**Instructions for the task**
Below are entries; copy exactly the lines from the one with "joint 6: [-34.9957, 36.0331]" through the one with "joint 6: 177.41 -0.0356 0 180", both included, and leave out the rest.

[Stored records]

Segment Open

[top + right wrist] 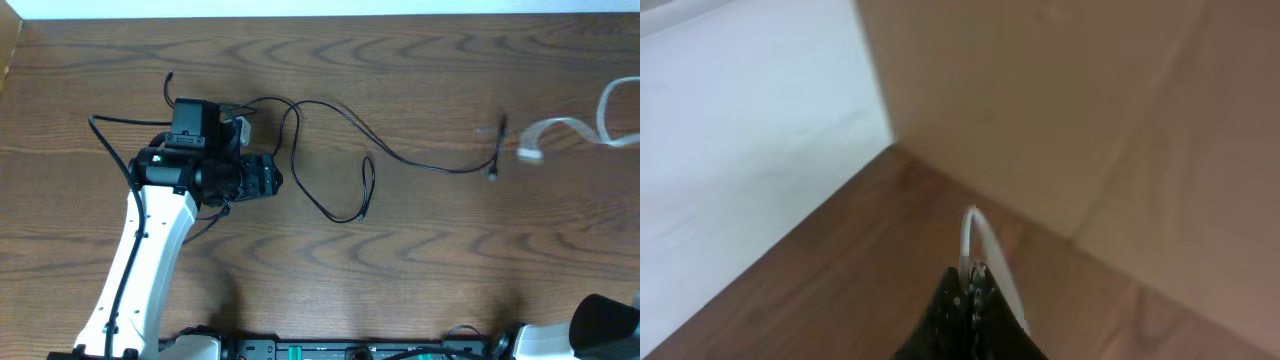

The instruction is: Untangle cables

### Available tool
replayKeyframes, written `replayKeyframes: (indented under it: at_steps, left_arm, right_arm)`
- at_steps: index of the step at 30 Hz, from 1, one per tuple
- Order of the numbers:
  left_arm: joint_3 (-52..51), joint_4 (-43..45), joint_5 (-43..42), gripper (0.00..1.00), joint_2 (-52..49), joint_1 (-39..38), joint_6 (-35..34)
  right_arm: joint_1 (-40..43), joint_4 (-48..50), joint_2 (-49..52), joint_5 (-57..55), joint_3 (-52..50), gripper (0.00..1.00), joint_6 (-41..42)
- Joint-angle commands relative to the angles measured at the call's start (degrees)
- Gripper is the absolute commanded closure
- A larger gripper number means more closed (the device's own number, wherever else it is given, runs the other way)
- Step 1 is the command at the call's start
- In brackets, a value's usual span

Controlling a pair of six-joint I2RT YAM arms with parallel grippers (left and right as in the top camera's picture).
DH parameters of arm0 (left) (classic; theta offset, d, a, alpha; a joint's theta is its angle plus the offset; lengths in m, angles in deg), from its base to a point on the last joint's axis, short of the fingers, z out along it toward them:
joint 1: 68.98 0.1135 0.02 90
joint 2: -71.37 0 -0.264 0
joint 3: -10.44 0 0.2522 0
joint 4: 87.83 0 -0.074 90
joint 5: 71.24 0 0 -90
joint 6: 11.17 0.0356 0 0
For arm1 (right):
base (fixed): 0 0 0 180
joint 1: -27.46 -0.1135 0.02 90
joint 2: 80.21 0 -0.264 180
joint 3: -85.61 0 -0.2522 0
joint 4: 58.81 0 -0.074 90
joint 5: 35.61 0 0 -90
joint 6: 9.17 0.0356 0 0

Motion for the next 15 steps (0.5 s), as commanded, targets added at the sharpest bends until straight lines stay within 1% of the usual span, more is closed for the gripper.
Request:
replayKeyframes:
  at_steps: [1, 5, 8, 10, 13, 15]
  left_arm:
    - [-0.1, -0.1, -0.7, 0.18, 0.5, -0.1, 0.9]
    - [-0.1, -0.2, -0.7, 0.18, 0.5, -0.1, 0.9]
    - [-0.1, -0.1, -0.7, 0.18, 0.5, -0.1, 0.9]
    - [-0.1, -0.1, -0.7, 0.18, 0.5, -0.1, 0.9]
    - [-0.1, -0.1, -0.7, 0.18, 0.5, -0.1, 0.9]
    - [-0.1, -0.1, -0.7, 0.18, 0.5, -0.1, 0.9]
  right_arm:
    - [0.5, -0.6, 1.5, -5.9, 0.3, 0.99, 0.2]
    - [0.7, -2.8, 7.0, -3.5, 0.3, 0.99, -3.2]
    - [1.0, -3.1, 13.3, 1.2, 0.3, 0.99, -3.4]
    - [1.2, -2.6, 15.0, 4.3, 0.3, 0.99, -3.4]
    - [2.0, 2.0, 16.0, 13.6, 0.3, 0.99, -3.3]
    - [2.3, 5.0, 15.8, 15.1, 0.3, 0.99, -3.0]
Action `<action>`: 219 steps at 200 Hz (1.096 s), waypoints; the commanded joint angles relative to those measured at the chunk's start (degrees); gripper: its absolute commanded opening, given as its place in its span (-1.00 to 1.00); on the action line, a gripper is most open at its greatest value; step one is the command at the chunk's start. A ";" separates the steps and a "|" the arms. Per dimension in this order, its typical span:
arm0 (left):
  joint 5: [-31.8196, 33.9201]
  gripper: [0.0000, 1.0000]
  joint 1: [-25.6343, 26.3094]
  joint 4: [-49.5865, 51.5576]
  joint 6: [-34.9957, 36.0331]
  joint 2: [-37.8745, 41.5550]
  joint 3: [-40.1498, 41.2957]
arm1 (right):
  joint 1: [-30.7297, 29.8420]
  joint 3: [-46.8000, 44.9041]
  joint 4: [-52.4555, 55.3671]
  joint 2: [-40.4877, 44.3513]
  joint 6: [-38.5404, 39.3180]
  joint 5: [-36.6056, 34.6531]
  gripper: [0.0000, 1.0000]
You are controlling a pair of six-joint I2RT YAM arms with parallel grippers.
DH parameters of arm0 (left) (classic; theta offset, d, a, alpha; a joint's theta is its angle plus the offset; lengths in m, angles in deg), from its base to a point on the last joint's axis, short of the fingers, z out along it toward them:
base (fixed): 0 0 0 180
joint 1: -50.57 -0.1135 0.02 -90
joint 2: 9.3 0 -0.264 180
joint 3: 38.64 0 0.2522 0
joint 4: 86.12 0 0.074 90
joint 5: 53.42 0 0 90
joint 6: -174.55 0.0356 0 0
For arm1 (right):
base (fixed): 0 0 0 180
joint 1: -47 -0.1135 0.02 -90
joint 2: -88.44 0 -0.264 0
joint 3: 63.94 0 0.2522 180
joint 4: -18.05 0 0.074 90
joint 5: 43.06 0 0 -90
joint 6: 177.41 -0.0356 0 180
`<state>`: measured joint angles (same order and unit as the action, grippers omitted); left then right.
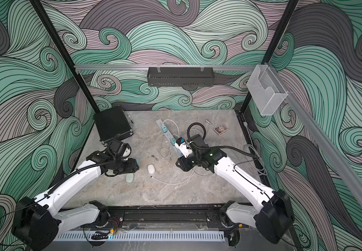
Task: Charge the bluetooth headset
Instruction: Pick up the bluetooth headset from the center of the board.
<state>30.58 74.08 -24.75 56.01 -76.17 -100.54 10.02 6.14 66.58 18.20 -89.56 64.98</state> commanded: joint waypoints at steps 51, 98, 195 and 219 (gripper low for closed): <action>7.67 0.18 0.17 7.33 -5.44 -6.96 -1.97 | -2.21 -1.35 -2.52 -0.69 -0.36 1.56 -0.03; 9.41 0.13 0.03 4.93 -4.63 -10.76 -0.83 | -2.58 -3.38 -2.59 0.34 -0.24 2.78 -0.08; 6.52 0.09 -0.04 -0.21 -2.80 -13.10 2.74 | -2.58 -3.51 -3.97 -0.95 -1.07 3.58 -0.01; 6.54 0.09 -0.04 -0.94 -2.46 -13.61 3.01 | -2.58 -3.42 -4.06 -1.65 -1.46 4.34 -0.01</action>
<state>37.16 74.08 -24.92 52.69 -89.07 -98.03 7.71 2.36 63.58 17.54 -90.02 67.97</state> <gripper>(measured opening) 0.544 0.495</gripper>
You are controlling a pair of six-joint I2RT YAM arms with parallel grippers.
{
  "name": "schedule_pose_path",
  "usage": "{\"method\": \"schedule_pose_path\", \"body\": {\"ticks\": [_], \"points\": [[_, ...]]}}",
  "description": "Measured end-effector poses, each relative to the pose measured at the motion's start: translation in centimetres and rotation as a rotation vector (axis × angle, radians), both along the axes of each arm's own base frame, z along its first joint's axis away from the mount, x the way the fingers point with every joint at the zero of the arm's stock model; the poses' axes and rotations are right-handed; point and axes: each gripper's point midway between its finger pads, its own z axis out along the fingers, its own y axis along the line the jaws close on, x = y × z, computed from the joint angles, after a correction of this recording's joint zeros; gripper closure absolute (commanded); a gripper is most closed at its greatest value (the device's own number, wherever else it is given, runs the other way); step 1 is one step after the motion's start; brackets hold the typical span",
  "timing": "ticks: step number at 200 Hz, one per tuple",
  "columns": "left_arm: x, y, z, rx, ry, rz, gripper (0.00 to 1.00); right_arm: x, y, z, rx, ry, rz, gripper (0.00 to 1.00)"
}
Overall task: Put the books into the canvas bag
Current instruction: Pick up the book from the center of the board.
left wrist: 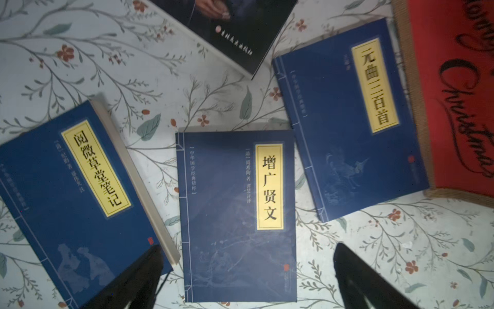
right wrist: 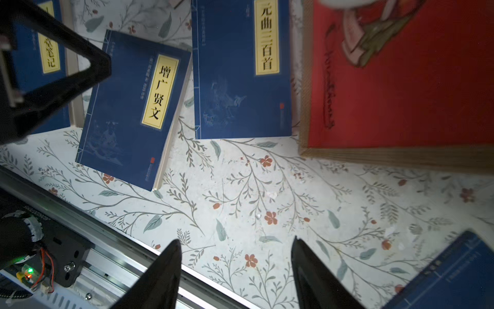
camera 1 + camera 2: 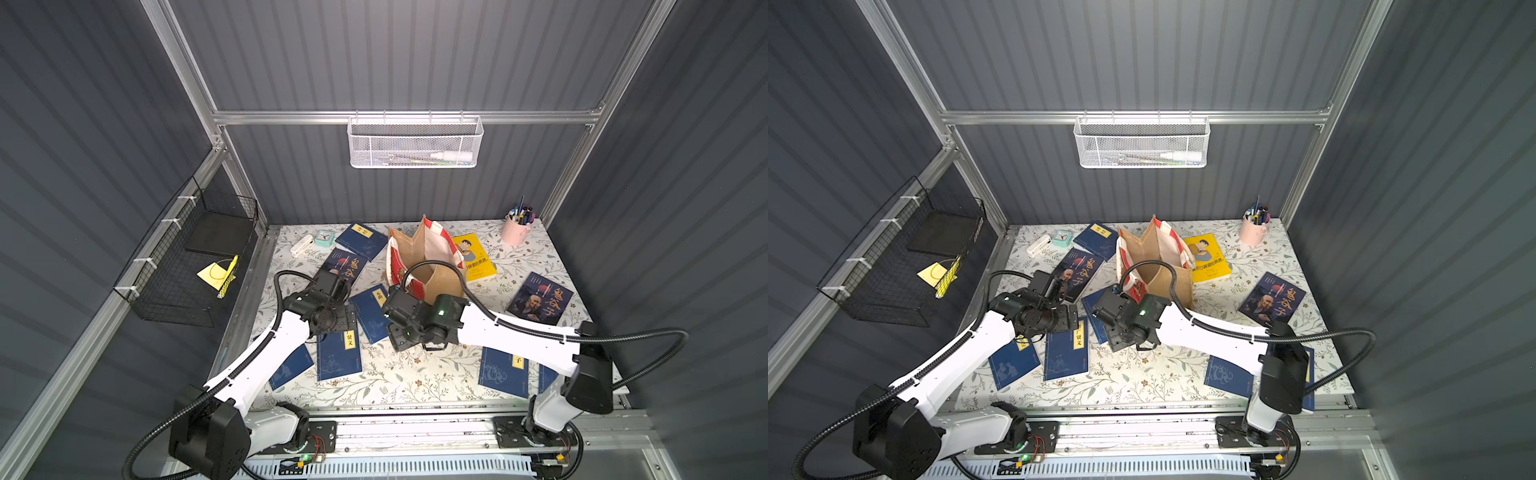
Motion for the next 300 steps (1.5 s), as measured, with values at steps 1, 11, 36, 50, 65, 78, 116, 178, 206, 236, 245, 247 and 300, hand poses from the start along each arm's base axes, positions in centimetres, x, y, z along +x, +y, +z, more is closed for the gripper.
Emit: {"method": "schedule_pose_path", "body": {"ticks": [1, 11, 36, 50, 65, 78, 116, 178, 206, 236, 245, 247, 300], "points": [[0.0, 0.1, -0.1, 0.0, 0.003, 0.005, 0.01, 0.0, 0.0, -0.1, 0.0, 0.003, -0.001, 0.35], [-0.2, 0.9, -1.0, -0.011, 0.02, 0.037, 0.01, -0.2, 0.4, -1.3, 0.003, 0.03, -0.01, 0.36], [-0.9, 3.2, -3.7, -0.045, 0.065, 0.135, 0.02, -0.6, 1.8, -3.7, 0.027, 0.093, -0.029, 0.38], [-1.5, 4.2, -4.9, -0.07, 0.094, 0.183, 0.02, -0.8, 2.7, -4.9, 0.043, 0.128, -0.03, 0.4], [-1.8, 4.6, -5.8, -0.094, 0.118, 0.214, 0.02, -1.0, 3.9, -6.2, 0.061, 0.162, -0.02, 0.42], [-1.4, 4.4, -6.1, -0.125, 0.125, 0.221, 0.05, -1.2, 4.6, -7.2, 0.063, 0.195, -0.007, 0.45], [-1.2, 3.2, -8.4, -0.234, 0.149, 0.229, 0.1, -0.5, 6.5, -8.6, 0.088, 0.253, 0.024, 0.49], [-0.1, 2.1, -8.8, -0.32, 0.104, 0.234, 0.11, 3.1, 8.8, -8.5, 0.165, 0.269, 0.052, 0.51], [0.6, 1.3, -8.5, -0.389, 0.055, 0.227, 0.15, 3.3, 8.6, -9.7, 0.157, 0.304, 0.063, 0.53], [0.7, -0.3, -8.2, -0.488, 0.046, 0.2, 0.21, 3.1, 8.7, -9.8, 0.162, 0.32, 0.072, 0.53], [0.6, -0.6, -8.2, -0.51, 0.051, 0.196, 0.21, 3.1, 8.7, -9.8, 0.164, 0.324, 0.074, 0.54], [0.6, -0.7, -8.2, -0.516, 0.053, 0.193, 0.2, 3.1, 8.7, -9.8, 0.164, 0.324, 0.074, 0.55], [-1.4, -1.8, -7.9, -0.581, 0.078, 0.163, 0.18, 2.4, 7.4, -12.2, 0.141, 0.352, 0.059, 0.64]]}}
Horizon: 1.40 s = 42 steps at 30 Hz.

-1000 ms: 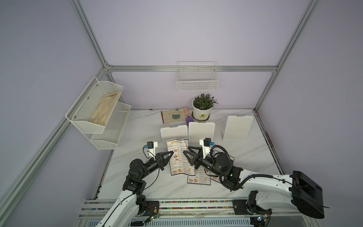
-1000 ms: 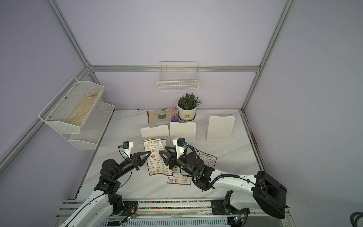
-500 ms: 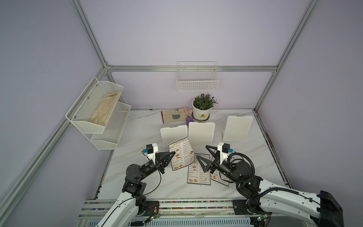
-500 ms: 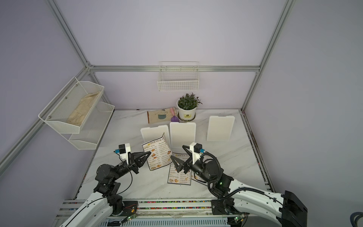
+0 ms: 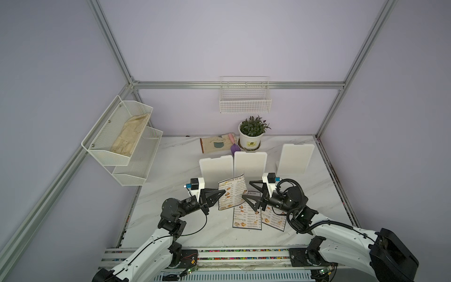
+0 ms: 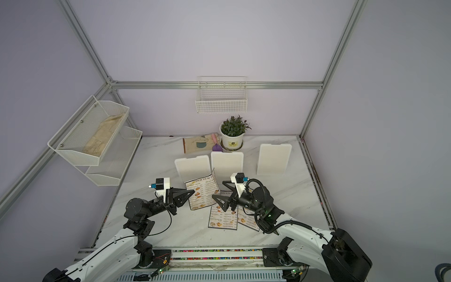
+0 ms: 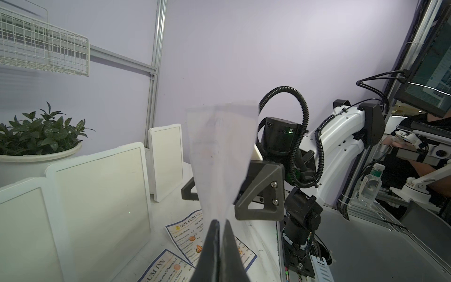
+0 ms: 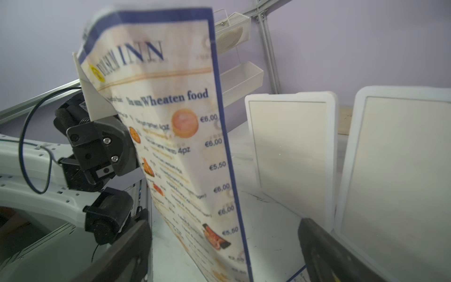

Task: Insert the menus into the narrow rack
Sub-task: Pick up the menu from the center of the board.

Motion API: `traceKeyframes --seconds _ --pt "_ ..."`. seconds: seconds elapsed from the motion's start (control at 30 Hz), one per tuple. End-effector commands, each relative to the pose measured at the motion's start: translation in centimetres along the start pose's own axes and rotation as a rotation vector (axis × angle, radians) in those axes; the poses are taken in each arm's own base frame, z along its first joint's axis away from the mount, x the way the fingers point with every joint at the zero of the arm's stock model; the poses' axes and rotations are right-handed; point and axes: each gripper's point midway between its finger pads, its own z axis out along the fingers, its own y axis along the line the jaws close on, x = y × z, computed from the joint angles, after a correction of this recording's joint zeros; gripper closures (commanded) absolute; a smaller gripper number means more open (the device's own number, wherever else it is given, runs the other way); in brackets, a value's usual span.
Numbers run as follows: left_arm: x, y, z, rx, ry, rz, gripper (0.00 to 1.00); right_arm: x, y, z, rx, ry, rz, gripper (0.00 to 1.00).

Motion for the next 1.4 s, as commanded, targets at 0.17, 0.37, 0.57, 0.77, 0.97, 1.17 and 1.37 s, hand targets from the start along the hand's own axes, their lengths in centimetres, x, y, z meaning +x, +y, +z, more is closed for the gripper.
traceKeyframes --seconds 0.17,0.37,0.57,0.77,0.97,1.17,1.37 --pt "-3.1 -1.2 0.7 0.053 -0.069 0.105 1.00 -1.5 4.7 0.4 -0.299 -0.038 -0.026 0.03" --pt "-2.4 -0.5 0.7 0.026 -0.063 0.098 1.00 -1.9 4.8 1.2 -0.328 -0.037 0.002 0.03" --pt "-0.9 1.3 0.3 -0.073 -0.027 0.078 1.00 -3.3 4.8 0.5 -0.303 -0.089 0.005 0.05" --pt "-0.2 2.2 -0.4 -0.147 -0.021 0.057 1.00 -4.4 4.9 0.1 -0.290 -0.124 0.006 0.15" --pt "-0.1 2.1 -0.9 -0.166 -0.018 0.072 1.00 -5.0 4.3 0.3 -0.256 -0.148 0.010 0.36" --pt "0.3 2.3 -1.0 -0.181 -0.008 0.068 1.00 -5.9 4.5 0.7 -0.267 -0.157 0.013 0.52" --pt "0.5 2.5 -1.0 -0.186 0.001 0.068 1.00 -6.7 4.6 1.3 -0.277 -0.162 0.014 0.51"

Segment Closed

**Answer space**
  joint 6: [-34.9957, 36.0331]
  joint 2: [-37.8745, 41.5550]
  joint 3: [-40.1498, 41.2957]
arm1 (right):
  joint 1: [-30.7297, 29.8420]
  joint 3: [-46.8000, 44.9041]
  joint 4: [-52.4555, 55.3671]
  joint 2: [-40.4877, 44.3513]
  joint 6: [-38.5404, 39.3180]
  joint 5: [-36.6056, 34.6531]
  gripper: [0.0000, 1.0000]
You are controlling a pair of six-joint I2RT YAM arms with parallel grippers.
DH parameters of arm0 (left) (classic; theta offset, d, a, alpha; a joint's theta is its angle plus the offset; lengths in m, angles in deg), from its base to a point on the last joint's axis, short of the fingers, z out along it toward them:
base (fixed): 0 0 0 180
joint 1: -50.57 -0.1135 0.02 -90
joint 2: 9.3 0 -0.264 180
joint 3: 38.64 0 0.2522 0
joint 4: 86.12 0 0.074 90
joint 5: 53.42 0 0 90
joint 6: -174.55 0.0356 0 0
For arm1 (right):
base (fixed): 0 0 0 180
joint 1: -47 -0.1135 0.02 -90
joint 2: -88.44 0 -0.264 0
joint 3: 63.94 0 0.2522 180
joint 4: -18.05 0 0.074 90
joint 5: 43.06 0 0 -90
joint 6: 177.41 -0.0356 0 180

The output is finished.